Avec plus de 200 000 nouveaux cas chaque année dans le monde, la lèpre reste un fléau bien vivace alors que ses terribles séquelles pourraient être évitées grâce à des dépistages et traitements précoces, selon les spécialistes.

«C'est désespérant, on n'arrive pas à en voir le bout» souligne le Pr Vincent Jarlier, un infectiologue français spécialiste de la lèpre, avant la 62e journée mondiale de cette maladie, ce week-end.

«C'est avant tout une maladie de la pauvreté», relève pour sa part le médecin béninois Roch Christian Johnson qui rappelle que la lèpre continue à frapper les pays où les systèmes de santé sont «faibles» et qu'elle touche un bon nombre d'adultes jeunes dont certains auront des «séquelles à vie».

Alors qu'un million de nouveaux cas étaient découverts chaque année il y encore 20 ans, leur nombre est pour la première fois tombée sous la barre des 300 000 en 2005. Il s'est depuis stabilisé entre 200 000 et 300 000 par an, atteignant 215 000 en 2013, dont 10% d'enfants, selon les chiffres de l'Organisation mondiale de la santé (OMS).

Causée par une mycobactérie qui se transmet par les voies respiratoires, la lèpre est une maladie infectieuse stigmatisante connue depuis l'Antiquité, mais qui a disparu spontanément des pays occidentaux, parallèlement à l'augmentation du niveau de vie et du niveau d'hygiène.

Elle s'attaque d'abord à la peau puis aux nerfs et finit, si elle n'est pas traitée à temps, par provoquer des paralysies et mutilations des membres ainsi que des atteintes oculaires pouvant aller jusqu'à la cécité.

Son évolution extrêmement lente - l'incubation dure un à dix ans, parfois plus - en fait une maladie difficile à contrôler dans une vingtaine de  pays pauvres, en Asie du Sud, Afrique ou Amérique, où elle subsiste à l'état endémique.

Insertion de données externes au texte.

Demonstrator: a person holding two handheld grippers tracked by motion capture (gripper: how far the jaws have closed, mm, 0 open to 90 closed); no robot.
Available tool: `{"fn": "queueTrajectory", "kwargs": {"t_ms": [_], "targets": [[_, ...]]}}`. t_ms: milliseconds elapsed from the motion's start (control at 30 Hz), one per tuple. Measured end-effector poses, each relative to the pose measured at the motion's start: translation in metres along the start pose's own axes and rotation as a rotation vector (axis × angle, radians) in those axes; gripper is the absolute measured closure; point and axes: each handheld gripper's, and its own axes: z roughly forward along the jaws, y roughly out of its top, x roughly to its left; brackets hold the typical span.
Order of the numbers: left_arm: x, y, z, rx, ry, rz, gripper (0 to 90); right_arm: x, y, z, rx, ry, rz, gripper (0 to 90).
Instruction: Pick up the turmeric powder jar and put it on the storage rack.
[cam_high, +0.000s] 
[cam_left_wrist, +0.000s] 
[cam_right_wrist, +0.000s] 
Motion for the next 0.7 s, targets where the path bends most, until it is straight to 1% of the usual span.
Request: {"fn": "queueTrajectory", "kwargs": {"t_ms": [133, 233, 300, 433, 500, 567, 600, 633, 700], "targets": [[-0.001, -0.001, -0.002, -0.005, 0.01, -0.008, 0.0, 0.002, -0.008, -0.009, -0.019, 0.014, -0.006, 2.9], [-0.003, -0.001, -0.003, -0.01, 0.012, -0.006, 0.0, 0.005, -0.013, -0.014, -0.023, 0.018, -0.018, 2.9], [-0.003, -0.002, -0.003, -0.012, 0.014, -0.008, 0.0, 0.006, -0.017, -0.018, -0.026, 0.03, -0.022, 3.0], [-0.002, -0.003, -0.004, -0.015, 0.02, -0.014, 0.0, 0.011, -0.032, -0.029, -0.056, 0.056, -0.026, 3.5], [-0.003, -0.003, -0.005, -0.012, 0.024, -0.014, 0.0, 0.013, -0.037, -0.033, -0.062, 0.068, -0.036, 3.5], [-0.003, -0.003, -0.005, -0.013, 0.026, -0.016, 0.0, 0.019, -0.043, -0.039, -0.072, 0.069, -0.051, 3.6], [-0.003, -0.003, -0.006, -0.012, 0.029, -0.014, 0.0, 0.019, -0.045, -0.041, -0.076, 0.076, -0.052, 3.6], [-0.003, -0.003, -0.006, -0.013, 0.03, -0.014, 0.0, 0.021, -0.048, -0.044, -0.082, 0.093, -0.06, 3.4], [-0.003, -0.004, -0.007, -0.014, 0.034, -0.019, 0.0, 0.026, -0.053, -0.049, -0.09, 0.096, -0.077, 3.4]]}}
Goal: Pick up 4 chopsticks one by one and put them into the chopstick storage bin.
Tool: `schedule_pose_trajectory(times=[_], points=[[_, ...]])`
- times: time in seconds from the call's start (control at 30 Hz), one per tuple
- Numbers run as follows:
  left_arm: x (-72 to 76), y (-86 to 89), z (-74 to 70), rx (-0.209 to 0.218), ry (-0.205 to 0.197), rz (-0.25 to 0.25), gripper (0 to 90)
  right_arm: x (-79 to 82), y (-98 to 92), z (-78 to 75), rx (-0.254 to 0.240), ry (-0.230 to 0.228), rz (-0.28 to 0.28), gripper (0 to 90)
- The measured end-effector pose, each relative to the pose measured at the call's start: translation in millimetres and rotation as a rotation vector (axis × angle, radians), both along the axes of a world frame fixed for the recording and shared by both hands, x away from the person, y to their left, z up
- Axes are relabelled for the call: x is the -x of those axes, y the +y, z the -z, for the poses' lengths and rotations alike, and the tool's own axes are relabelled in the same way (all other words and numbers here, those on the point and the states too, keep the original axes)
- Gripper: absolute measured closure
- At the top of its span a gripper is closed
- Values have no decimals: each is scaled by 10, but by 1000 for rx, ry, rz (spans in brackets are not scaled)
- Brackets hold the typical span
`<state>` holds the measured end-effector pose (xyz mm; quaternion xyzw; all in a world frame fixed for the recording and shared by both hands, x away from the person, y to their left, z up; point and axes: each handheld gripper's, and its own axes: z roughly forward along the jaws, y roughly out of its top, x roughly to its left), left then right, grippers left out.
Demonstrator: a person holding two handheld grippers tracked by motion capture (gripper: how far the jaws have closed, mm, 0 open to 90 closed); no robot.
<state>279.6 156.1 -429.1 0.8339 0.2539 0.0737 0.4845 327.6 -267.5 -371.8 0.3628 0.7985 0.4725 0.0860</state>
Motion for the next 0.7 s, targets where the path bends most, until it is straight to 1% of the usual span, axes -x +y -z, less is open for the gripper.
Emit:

Selon l'OMS, l'Inde reste le pays le plus touché (près de 127 000 nouveaux cas en 2013), devant le Brésil (31 000 cas), l'Indonésie (près de 17 000 cas) et deux pays africains, l'Ethiopie et la République démocratique du Congo (entre 3500 et 4500 nouveaux cas).

Des infirmités définitives 

Grâce aux chimiothérapies mises au point dans les années 80, avec des traitements combinant trois antibiotiques, proposés gratuitement par l'OMS aux pays pauvres depuis 1995, 15 à 16 millions de personnes ont été guéries au fil des années, dont 20 à 30% conservent des infirmités définitives.

En l'absence d'un vaccin efficace, le dépistage précoce reste à l'heure actuelle la seule arme pour limiter ces séquelles, relèvent les spécialistes.

«La lèpre peut être complètement guérie lorsqu'on intervient au niveau des taches cutanées, ce qui n'est plus le cas lorsque les nerfs sont atteints» précise le Dr Francis Chaise, chirurgien de la main et des nerfs périphériques qui réalise des interventions sur des mains «en griffe» paralysées par la lèpre pour leur redonner une mobilité.

Mais dépister des malades dans des zones déshéritées, souvent difficiles d'accès, alors même que la maladie a été éradiquée dans les villes, reste une gageure pour la plupart des pays concernés.

Au Burkina Faso par exemple, 33% des nouveaux malades sont découverts alors qu'ils présentent déjà des incapacités importantes.

Pour le Pr Jarlier, «il faudrait de surcroît revenir chaque année» pour repérer rapidement les malades «en cours d'incubation qui ne présente pas encore de signes visibles, mais qui peuvent déjà contaminer leur entourage».

Un autre grand défi reste le diagnostic bactériologique de la maladie, qui ne peut se faire qu'à travers des tests très difficiles à réaliser «lorsqu'on est au fin fond du Niger», ajoute le Pr Jarlier.

Pour soutenir la recherche, financer des dispensaires ou organiser la formation de chirurgiens pour traiter les séquelles orthopédiques de la maladie, les associations de lutte contre la lèpre mobiliseront des milliers de bénévoles de vendredi à dimanche pour collecter des dons.